Anne Rice: A Critical Companion

In 1969, Anne Rice sat down to write a story about a vampire called “Interview With The Vampire.” But once the story was done, the character would not leave her, and she went back, rewriting and expanding the short story into a novel she finished in January of 1974. The novel explores the meaning of evil in the world through the thoughts of Louis, a moral vampire struggling with the evil of his existence.

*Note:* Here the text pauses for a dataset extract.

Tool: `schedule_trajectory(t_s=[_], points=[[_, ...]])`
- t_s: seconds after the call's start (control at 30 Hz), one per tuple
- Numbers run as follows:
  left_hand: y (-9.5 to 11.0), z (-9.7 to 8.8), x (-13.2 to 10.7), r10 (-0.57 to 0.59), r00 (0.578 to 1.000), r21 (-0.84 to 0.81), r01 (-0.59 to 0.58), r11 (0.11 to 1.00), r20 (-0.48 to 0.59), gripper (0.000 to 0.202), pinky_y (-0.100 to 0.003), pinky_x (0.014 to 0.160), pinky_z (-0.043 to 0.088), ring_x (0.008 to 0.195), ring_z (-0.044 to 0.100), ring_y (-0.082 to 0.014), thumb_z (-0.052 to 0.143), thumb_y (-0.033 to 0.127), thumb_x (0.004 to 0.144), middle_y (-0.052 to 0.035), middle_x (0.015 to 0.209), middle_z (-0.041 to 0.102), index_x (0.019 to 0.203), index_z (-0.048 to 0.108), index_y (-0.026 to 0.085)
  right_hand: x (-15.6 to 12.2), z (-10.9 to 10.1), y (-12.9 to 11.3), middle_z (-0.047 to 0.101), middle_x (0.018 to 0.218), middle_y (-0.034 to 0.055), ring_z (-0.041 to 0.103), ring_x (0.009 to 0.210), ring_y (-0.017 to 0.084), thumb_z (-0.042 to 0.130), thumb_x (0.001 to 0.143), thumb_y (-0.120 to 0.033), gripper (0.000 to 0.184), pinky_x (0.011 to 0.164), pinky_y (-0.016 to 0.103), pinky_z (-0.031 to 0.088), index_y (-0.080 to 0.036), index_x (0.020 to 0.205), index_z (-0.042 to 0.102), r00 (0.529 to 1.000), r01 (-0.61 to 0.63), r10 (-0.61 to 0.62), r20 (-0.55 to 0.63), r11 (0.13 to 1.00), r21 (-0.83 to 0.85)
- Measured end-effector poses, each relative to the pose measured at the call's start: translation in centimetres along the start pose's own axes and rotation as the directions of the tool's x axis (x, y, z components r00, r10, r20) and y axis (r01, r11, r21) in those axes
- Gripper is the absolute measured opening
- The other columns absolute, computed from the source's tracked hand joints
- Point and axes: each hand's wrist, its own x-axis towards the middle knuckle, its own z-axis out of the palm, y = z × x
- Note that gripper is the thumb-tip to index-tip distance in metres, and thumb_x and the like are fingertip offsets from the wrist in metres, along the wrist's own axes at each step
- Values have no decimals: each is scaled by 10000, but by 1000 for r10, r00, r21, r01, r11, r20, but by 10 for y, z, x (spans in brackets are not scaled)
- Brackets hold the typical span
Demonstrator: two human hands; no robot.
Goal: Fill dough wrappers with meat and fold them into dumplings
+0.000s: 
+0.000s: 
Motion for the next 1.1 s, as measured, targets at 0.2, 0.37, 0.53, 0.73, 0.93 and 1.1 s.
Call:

Interview With The Vampire opens as a young man begins to interview an older man named Louis de Pointe du Lac. Louis claims to be a vampire, and at first the interviewer assumes that he is just one of San Francisco’s more colorful street people. But as the Louis’s story unfolds, the interviewer becomes both fearful and fascinated, realizing that Louis truly is a vampire who is telling his life story to warn others of the seductive power of evil and immortality. The interviewer listens through the night as Louis tells him of Lestat, his unholy vampire partner, and of Claudia, the vampire child they created together. It is a tale of guilt, terror, betrayal, death, and above all, terrible isolation, and yet at the end, seduced by the power and the romance of the story, the interviewer begs Louis to make him a vampire, too. This becomes Louis’s last defeat. Not even when he tells all the horrors that have been his life can he destroy the lure of immortality. He leaves the interviewer who, as the story closes, makes plans to follow him to learn the last of his secrets. (Note: Although Anne Rice has made it very clear that the movie version of Interview with the Vampire captures the spirit of her book, there are many significant differences between the book and the movie. This chapter discusses the book only.)